EXERCISE DIRECTIONS:
Repeat the stretch of entries below from the line with "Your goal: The" through the line with "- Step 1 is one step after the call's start". Include both ends and add nothing.

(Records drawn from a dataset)
= = = = = = =

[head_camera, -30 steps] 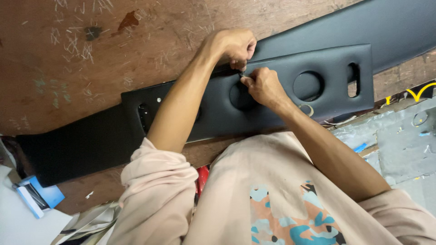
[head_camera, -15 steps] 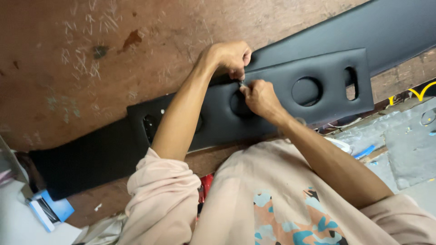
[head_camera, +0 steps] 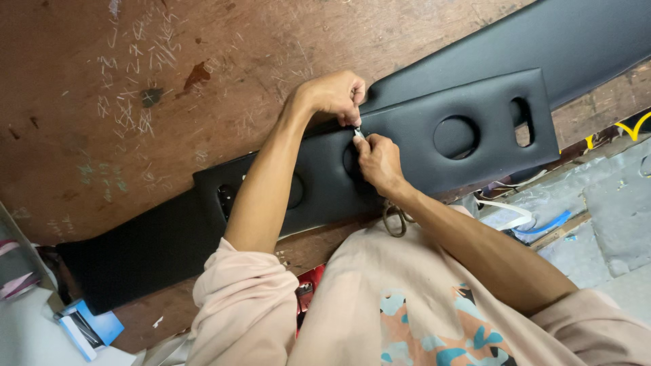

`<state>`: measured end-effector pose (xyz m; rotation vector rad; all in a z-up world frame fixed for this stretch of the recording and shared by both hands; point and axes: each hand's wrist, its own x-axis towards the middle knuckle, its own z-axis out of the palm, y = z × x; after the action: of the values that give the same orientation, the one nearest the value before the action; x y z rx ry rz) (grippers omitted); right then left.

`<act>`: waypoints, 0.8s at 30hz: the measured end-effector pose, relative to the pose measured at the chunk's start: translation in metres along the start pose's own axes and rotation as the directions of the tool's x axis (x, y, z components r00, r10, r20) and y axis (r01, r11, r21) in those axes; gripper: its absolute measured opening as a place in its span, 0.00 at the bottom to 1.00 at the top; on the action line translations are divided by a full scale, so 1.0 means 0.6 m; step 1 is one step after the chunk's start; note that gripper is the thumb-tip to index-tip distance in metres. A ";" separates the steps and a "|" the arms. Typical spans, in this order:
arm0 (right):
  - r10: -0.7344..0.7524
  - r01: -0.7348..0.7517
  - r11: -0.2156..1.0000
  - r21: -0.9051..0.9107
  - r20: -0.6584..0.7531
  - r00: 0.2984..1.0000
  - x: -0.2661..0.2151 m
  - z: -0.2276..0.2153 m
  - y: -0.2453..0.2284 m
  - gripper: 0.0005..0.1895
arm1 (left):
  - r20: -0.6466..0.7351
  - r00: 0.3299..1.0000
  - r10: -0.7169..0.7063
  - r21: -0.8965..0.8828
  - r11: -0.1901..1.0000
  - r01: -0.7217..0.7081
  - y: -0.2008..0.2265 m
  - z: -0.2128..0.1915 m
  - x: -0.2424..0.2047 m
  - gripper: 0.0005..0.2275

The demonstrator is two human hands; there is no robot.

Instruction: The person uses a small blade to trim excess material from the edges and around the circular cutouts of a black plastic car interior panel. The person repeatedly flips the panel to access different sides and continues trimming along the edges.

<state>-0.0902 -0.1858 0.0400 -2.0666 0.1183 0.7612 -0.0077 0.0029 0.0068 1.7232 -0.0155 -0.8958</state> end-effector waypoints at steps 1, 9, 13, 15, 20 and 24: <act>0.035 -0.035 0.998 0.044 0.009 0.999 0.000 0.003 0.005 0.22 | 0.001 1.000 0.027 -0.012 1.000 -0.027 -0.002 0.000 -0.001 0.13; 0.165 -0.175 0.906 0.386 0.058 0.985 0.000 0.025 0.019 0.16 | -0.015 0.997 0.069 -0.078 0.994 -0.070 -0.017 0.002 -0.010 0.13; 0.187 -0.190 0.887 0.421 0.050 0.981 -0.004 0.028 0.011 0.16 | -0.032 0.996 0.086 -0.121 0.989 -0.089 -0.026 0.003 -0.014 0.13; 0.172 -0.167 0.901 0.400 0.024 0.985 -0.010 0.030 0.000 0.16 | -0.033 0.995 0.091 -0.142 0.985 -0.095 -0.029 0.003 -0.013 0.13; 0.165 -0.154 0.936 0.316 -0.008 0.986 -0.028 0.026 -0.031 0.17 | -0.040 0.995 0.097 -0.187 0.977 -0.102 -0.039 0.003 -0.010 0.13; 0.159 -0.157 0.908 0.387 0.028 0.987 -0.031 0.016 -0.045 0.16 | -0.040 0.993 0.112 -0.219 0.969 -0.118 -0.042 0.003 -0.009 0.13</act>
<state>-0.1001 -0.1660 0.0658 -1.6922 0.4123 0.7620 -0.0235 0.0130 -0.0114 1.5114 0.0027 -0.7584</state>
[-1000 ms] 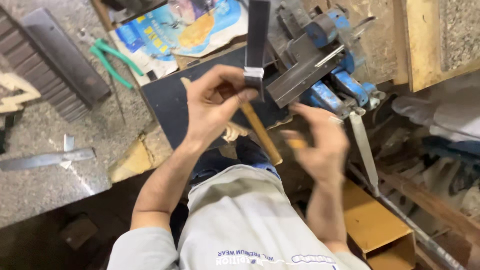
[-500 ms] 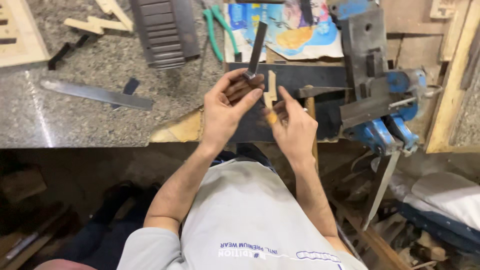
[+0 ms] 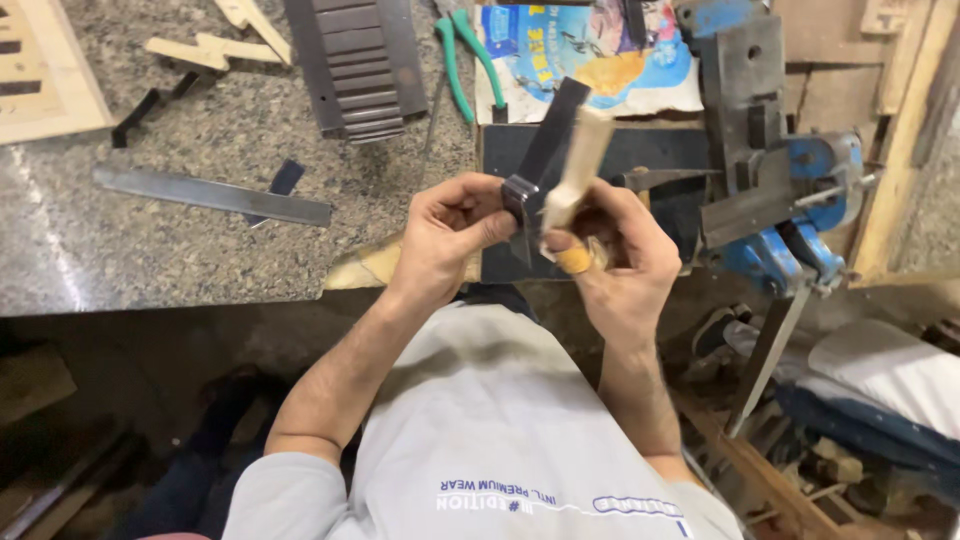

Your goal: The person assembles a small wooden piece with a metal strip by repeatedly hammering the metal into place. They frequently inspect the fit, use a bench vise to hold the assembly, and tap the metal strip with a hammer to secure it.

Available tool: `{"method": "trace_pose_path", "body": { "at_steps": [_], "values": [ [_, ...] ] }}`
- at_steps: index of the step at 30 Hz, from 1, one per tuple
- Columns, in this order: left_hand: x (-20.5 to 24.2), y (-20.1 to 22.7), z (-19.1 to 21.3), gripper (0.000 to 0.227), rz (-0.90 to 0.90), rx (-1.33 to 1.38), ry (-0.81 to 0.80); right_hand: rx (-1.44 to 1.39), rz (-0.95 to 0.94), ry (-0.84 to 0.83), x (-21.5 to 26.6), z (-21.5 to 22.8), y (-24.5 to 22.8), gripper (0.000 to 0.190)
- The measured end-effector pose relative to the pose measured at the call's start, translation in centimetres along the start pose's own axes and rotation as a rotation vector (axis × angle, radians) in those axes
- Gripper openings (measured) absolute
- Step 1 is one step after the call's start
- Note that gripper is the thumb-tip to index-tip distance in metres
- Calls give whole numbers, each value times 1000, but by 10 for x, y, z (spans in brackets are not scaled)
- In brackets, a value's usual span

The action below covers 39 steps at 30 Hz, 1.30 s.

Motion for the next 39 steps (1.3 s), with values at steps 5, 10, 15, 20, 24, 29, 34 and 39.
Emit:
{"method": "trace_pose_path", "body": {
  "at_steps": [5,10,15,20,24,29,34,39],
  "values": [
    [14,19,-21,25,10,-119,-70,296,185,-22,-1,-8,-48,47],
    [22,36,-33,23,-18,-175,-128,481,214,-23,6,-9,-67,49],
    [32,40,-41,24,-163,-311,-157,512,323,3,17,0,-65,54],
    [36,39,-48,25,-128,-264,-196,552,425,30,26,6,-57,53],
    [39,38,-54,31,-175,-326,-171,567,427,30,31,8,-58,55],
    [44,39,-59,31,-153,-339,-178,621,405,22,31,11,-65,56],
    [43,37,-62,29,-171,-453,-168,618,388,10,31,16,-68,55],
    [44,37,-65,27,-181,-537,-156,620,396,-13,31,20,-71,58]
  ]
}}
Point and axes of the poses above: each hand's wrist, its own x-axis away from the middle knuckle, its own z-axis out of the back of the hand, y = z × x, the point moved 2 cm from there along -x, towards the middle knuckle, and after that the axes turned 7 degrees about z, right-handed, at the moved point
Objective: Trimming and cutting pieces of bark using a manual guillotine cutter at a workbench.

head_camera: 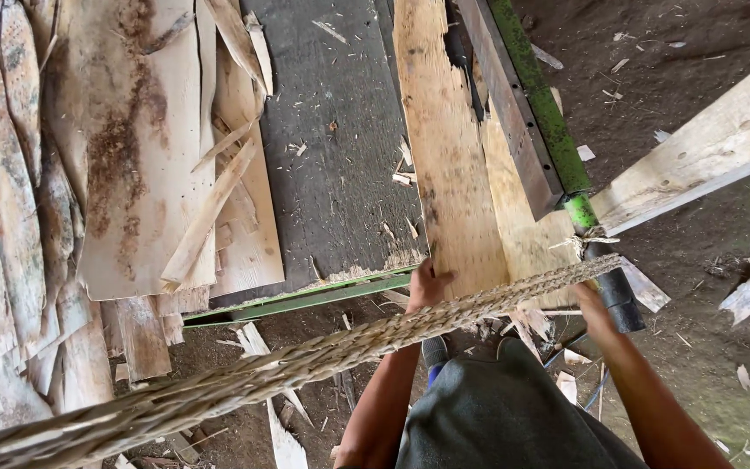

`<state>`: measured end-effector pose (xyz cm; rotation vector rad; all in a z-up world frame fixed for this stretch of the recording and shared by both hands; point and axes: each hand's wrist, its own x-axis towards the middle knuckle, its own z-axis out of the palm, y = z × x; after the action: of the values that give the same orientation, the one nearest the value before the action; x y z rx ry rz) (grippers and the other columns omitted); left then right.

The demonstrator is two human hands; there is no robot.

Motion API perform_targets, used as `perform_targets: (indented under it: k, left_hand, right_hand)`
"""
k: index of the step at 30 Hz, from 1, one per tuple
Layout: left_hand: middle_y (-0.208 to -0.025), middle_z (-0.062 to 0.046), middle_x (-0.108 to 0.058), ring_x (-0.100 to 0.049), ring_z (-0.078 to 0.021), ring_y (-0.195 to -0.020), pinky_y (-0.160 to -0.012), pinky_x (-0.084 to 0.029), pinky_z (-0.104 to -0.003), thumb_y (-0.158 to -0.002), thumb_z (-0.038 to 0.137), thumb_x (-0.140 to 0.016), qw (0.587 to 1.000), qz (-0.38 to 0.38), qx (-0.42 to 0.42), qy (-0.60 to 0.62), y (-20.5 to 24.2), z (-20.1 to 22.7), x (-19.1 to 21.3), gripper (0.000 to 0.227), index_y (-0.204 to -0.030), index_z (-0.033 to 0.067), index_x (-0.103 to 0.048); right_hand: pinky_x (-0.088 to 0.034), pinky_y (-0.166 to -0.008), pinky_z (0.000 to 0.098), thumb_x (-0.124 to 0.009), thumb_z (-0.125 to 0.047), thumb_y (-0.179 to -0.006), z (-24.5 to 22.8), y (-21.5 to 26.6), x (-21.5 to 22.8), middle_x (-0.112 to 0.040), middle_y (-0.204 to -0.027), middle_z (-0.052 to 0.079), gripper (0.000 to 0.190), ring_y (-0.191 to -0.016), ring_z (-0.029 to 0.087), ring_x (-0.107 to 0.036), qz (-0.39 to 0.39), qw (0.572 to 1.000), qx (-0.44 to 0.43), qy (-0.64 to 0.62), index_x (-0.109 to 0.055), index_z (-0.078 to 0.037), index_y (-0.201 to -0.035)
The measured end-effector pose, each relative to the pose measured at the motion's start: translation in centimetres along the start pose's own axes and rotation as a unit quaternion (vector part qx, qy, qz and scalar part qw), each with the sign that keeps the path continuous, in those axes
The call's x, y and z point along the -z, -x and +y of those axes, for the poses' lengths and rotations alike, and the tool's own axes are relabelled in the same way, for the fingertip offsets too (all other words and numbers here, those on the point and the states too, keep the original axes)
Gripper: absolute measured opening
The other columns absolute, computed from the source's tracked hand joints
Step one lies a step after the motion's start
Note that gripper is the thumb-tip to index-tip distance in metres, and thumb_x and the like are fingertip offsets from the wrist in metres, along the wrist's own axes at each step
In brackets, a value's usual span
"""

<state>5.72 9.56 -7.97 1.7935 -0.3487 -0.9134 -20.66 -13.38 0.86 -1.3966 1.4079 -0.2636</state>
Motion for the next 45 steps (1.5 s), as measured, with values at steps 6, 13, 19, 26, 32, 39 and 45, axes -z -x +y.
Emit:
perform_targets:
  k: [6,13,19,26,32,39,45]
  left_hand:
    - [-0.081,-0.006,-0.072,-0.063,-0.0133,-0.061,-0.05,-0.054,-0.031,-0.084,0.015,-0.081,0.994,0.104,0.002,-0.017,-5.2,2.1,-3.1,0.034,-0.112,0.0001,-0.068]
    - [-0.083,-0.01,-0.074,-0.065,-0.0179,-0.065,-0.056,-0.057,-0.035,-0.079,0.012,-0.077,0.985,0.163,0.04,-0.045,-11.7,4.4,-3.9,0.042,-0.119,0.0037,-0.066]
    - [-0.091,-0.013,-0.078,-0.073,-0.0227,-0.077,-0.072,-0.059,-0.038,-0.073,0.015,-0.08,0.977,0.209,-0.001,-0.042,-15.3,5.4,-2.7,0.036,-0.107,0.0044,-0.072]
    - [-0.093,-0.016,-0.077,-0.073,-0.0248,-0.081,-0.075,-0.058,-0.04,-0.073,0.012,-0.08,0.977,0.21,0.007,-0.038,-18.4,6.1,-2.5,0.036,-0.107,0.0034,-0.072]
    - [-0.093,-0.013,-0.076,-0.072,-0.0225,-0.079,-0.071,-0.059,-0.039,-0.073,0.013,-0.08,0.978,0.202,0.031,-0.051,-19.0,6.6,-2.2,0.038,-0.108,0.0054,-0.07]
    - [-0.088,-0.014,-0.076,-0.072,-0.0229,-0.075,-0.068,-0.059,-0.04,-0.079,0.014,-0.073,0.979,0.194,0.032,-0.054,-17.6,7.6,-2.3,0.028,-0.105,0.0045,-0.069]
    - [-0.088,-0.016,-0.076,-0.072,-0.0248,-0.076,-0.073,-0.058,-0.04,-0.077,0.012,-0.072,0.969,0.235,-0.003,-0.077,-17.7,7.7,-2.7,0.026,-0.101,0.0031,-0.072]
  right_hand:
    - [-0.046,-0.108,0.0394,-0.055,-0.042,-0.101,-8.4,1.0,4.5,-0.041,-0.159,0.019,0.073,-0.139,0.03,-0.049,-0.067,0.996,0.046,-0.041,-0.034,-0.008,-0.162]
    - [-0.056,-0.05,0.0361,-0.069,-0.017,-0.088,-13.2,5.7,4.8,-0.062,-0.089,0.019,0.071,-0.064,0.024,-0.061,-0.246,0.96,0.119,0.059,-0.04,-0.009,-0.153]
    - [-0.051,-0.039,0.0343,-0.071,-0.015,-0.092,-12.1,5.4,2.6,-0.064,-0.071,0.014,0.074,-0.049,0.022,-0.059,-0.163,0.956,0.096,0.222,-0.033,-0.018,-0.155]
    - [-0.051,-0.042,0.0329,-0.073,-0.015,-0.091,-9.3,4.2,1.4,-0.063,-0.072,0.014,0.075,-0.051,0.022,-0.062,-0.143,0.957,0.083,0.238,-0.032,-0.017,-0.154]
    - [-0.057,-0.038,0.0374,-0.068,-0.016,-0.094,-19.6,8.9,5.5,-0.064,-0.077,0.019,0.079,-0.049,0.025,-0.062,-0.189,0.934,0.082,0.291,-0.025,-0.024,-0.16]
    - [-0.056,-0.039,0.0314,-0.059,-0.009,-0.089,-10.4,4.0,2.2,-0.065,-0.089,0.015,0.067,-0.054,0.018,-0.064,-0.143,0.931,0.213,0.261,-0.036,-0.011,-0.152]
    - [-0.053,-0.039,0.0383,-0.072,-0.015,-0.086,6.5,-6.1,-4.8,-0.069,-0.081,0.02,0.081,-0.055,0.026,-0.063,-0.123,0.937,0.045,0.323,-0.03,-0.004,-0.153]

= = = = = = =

SOLUTION FOR THIS PROBLEM:
Your goal: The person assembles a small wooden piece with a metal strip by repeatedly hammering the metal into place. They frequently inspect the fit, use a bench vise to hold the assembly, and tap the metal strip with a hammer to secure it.

Available tool: `{"method": "trace_pose_path", "body": { "at_steps": [_], "values": [ [_, ...] ] }}`
- at_steps: index of the step at 30 Hz, from 1, one per tuple
- Columns, in this order: left_hand: x (-20.5 to 24.2), y (-20.1 to 22.7), z (-19.1 to 21.3), gripper (0.000 to 0.227), rz (-0.90 to 0.90), rx (-1.33 to 1.38), ry (-0.81 to 0.80); right_hand: rx (-1.44 to 1.39), rz (-0.95 to 0.94), ry (-0.84 to 0.83), x (-21.5 to 26.6), z (-21.5 to 22.8), y (-24.5 to 22.8), gripper (0.000 to 0.190)
- The measured end-effector pose relative to the pose measured at the call's start, translation in centimetres along the start pose's own axes and rotation as a rotation vector (axis × angle, radians) in those axes
- Gripper openings (measured) absolute
- Step 1 is one step after the call's start

The answer contains nothing more.